Cuando Mesalina murió supe que tenía que prepararme.
La mala noticia me vino en un mensaje a mi whatsapp, con todo y emojis llorando, pero no respondí porque sabía que era necesario empezar con mis preparativos.
Puse en silencio el teléfono, apagué las luces de mi casa y encendí una sola vela en mi habitación.
Luego tapé la ventana con trapos para que no se filtrara la claridad eléctrica de la calle y esperé, esperé y esperé.
Lo sé, eso podría parecer una reacción bastante extraña de mi parte, pero tenía una justificación clara. Mesalina y yo teníamos un pacto, un pacto inviolable, y estaba seguro de que mi amiga no se olvidaría de cumplirlo: El que muriera primero debía ir a visitar al otro.
Al principio, formulamos ese juramento como una broma un tanto macabra mientras leíamos relatos de Poe, novelas de Lovecraft y criticábamos los películas de terror actuales. Sin embargo, cuando Mesalina se enteró de su enfermedad, el pacto tomó connotaciones serias.
Lo cierto es que era evidente que ella moriría primero, pero ninguno de los dos quería expresar esa certeza.
Una vez que terminé con los preparativos para mi extraña cita paranormal, aguardé con el alma en vilo hasta que las horas fueron pasando y los rumores del barrio se apagaron. Poco a poco, los sonidos de la noche fueron retomando el control del ambiente.

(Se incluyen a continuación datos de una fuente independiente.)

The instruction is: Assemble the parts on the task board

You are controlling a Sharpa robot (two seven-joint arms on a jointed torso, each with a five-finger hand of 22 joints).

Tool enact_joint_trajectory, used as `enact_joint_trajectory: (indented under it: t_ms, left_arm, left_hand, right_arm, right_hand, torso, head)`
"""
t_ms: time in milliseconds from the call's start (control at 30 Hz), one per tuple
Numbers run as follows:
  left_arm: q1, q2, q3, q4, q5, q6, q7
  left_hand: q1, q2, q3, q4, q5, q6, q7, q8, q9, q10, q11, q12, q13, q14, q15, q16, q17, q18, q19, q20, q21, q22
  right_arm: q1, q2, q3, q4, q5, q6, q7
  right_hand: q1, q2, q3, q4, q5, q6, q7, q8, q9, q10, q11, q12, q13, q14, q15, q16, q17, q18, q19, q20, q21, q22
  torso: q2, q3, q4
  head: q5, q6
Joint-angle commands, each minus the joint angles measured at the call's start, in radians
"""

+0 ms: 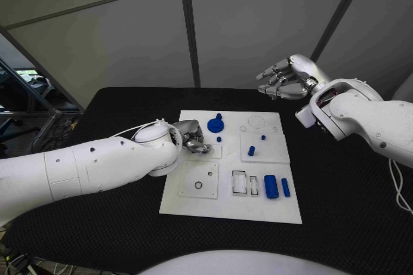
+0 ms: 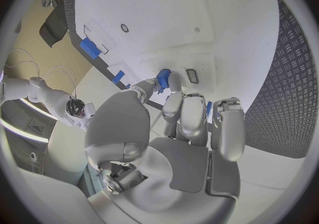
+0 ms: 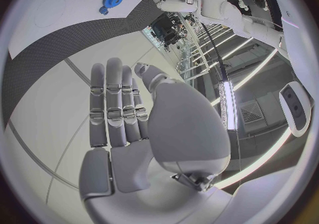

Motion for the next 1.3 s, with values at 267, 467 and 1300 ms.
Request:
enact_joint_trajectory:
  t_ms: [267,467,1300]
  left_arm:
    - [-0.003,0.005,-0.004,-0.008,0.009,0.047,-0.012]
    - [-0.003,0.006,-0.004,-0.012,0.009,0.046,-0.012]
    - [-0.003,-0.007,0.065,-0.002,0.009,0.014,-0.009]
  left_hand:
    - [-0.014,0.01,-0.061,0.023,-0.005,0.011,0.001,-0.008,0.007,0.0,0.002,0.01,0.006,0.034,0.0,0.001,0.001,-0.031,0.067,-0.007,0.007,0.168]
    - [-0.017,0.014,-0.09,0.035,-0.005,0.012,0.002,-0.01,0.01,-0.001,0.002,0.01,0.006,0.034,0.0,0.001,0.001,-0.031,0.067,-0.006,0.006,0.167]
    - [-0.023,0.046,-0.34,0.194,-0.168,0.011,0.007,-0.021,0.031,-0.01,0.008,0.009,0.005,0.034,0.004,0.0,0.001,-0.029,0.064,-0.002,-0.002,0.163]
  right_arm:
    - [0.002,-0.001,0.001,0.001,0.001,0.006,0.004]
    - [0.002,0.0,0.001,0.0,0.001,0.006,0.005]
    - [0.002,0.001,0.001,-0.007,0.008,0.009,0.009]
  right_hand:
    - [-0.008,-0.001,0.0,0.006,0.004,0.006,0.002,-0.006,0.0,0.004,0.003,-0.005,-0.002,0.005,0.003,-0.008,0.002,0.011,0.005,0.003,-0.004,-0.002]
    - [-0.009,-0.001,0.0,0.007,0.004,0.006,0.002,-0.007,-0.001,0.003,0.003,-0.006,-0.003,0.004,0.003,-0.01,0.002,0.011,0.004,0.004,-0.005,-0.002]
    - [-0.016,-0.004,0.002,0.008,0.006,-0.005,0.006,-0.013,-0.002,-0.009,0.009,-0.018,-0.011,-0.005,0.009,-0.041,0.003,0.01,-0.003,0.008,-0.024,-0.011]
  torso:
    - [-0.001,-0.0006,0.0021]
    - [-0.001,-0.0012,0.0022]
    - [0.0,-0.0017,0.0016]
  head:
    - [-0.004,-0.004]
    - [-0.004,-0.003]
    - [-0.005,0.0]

Sin gente haciendo ruido y con pocos automóviles pasando por mi vecindario, era sencillo escuchar el ladrar remoto de los perros, los chillidos de los murciélagos, las cigarras cantando monótonamente y el viento susurrante que, según decía mi abuela, guardaba las voces de los muertos.
Al filo de la una de la mañana estaba a punto de rendirme. Ya quería encender la luz, poner la última comedia mediocre de Netflix a todo volumen, darme una ducha o llamar para expresar el pésame a la familia de Mesalina, pero una intuición inquietante me detenía.
Acostado en la cama, mis ojos se dirigieron a la pequeña llama que danzaba en los últimos restos de la vela. Sentía la cabeza pesada y mis párpados se fueron cerrando, vencidos por el sueño. Pronto los abrí de nuevo, cuando sentí un peso inesperado al otro lado del colchón. Era como si alguien se hubiera acostado a mi lado. Un brazo tibio e invisible me rodeó y sentí un aliento cálido en mi cuello.
−¿Mesalina? –pregunté.
−Gracias –dijo una voz.
Me incorporé de un salto. Encendí la luz, la televisión, la radio.
Llamé por teléfono a todos mis amigos sólo para escuchar otra voz que me acompañara y di vueltas como un loco hasta que regresó la luminosa seguridad del sol.
Por supuesto, no puedo decir si aquella experiencia fue el resultado de una simple parálisis del sueño; lo que sí puedo afirmar con total certeza es que ese “gracias” rondó mi cabeza durante años.
¿Acaso Mesalina se dio cuenta?
¿Acaso supo que, al final de su enfermedad, le había pagado mis ahorros a la enfermera para que se le pasara la mano con la morfina?